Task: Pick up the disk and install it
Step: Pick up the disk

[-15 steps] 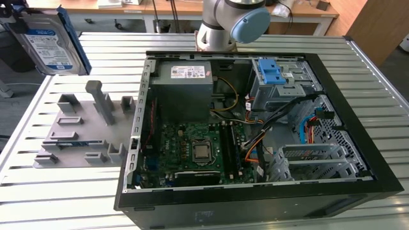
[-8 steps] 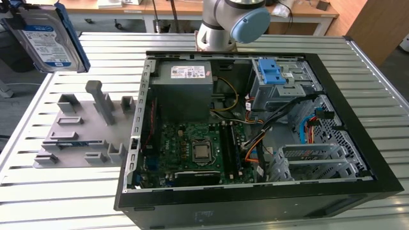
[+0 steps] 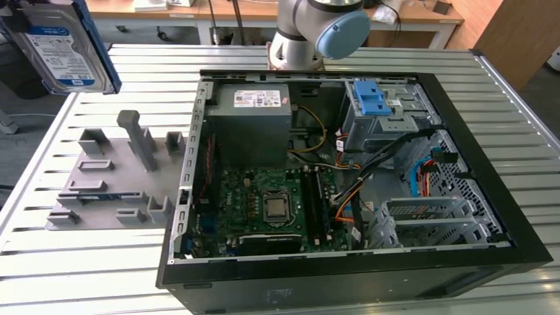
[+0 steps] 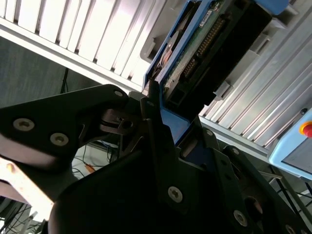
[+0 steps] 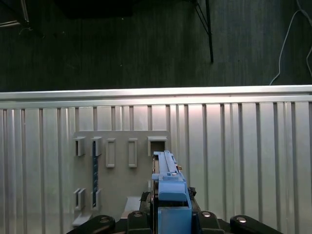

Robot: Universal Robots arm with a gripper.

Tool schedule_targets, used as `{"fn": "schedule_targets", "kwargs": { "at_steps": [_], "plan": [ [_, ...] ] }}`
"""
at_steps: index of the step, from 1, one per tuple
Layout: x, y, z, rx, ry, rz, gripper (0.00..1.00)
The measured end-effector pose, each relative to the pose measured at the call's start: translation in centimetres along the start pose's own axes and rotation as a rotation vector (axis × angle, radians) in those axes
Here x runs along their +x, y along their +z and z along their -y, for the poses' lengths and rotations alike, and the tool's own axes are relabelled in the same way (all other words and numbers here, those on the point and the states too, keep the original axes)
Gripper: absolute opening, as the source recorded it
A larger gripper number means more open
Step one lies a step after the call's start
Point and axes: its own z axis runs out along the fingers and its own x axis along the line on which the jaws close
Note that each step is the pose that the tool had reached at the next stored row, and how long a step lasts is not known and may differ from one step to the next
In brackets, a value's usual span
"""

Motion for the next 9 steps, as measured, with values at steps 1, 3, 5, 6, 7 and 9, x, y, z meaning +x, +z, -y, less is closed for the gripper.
{"fn": "schedule_targets", "kwargs": {
  "at_steps": [1, 3, 5, 6, 7, 9],
  "plan": [
    [-0.01, -0.11, 0.00, 0.0000, 0.000, 0.0000, 0.36],
    [-0.04, -0.33, 0.00, 0.0000, 0.000, 0.0000, 0.36],
    [-0.07, -0.57, 0.00, 0.0000, 0.000, 0.0000, 0.36],
    [-0.09, -0.71, 0.00, -0.0001, 0.000, 0.0000, 0.36],
    [-0.10, -0.86, 0.00, -0.0001, 0.000, 0.0000, 0.36],
    [-0.13, -1.17, 0.00, -0.0001, 0.000, 0.0000, 0.36]
  ]
}}
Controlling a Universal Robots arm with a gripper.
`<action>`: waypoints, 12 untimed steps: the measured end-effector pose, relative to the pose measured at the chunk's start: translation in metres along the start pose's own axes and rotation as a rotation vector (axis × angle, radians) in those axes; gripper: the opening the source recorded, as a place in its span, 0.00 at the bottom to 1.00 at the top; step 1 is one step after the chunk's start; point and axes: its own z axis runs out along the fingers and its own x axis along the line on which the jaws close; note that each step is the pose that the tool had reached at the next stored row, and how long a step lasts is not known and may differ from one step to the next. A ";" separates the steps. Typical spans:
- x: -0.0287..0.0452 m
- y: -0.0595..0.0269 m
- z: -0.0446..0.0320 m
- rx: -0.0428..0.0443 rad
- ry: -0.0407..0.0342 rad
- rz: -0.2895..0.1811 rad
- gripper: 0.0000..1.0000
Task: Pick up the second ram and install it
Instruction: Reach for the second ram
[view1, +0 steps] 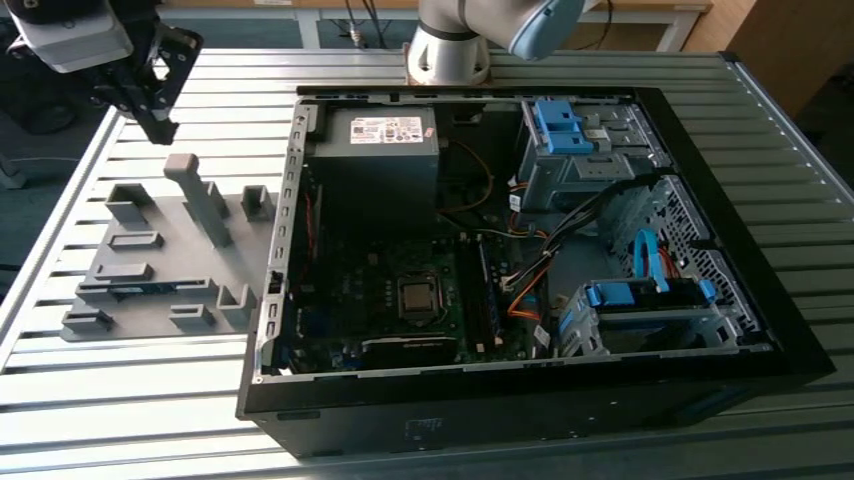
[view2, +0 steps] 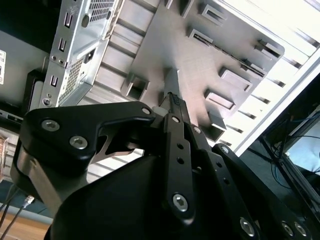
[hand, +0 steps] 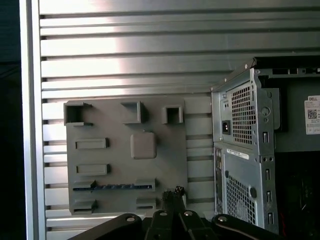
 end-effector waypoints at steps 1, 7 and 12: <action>0.0008 -0.0003 0.0000 -0.0001 0.0003 -0.007 0.11; 0.0153 -0.0015 0.0000 -0.0002 0.0006 -0.014 0.11; 0.0229 -0.0019 -0.0001 -0.0002 0.0005 -0.014 0.11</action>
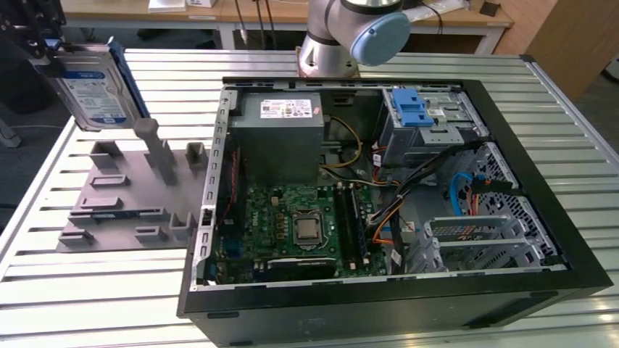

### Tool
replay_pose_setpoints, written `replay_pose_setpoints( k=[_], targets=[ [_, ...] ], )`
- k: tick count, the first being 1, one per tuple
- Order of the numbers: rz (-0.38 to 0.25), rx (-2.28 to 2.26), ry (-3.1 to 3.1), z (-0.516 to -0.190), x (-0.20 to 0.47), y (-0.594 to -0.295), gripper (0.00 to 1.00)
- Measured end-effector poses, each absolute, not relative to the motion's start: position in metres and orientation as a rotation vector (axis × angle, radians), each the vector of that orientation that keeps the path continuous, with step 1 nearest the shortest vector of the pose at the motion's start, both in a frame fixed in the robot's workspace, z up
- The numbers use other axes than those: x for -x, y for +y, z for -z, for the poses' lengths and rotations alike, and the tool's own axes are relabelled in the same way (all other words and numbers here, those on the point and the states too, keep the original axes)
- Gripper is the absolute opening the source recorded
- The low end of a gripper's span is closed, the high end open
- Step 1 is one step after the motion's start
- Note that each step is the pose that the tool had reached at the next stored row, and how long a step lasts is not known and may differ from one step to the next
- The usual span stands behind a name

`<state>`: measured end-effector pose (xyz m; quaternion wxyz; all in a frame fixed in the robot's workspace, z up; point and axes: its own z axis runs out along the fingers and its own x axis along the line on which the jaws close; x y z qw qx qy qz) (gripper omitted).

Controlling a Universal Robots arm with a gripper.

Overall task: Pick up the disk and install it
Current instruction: 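Pick up the disk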

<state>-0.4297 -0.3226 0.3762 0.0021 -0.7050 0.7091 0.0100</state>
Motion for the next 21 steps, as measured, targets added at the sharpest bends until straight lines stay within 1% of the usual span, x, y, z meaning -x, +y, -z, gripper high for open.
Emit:
replay_pose_setpoints(
  k=[21],
  targets=[
    [-0.031, 2.212, 2.225, -0.404, 0.430, -0.323, 0.37]
  ],
)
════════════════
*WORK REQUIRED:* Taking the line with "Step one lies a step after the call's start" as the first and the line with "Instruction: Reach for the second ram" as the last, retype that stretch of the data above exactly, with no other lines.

*WRITTEN RESPONSE:*
Step one lies a step after the call's start
Point and axes: its own z axis runs out along the fingers and its own x axis along the line on which the jaws close
Note that each step is the pose that the tool had reached at the next stored row, and how long a step lasts is not known and may differ from one step to the next
In brackets, a value's usual span
"""

Motion for the next 9 steps, as measured, with values at steps 1, 3, 5, 6, 7 and 9, x, y, z meaning +x, +z, -y, less is closed for the gripper.
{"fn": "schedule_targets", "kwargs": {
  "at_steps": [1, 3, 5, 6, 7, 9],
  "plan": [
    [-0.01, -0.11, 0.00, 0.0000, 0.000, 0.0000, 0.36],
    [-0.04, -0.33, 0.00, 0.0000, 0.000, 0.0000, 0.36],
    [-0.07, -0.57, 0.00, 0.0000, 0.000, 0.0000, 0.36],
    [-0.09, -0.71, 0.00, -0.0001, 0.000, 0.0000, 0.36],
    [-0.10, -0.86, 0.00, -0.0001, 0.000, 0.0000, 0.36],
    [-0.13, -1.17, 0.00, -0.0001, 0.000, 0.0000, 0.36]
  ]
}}
Controlling a Universal Robots arm with a gripper.
`<action>`: waypoints, 12 untimed steps: the measured end-effector pose, relative to the pose measured at the chunk's start: translation in metres along the start pose's own axes and rotation as a rotation vector (axis × angle, radians) in those axes; gripper: the opening the source recorded, as a place in its span, 0.00 at the bottom to 1.00 at the top; step 1 is one step after the chunk's start; point and axes: its own z axis runs out along the fingers and its own x axis along the line on which the jaws close; note that each step is the pose that the tool had reached at the next stored row, and how long a step lasts is not known and may differ from one step to the next. A ";" separates the steps. Typical spans:
- x: -0.0287..0.0452 m
- y: -0.0595..0.0269 m
- z: -0.0446..0.0320 m
- rx: -0.0428..0.0443 rad
- ry: -0.0407..0.0342 rad
- rz: -0.2895..0.1811 rad
- gripper: 0.0000..1.0000
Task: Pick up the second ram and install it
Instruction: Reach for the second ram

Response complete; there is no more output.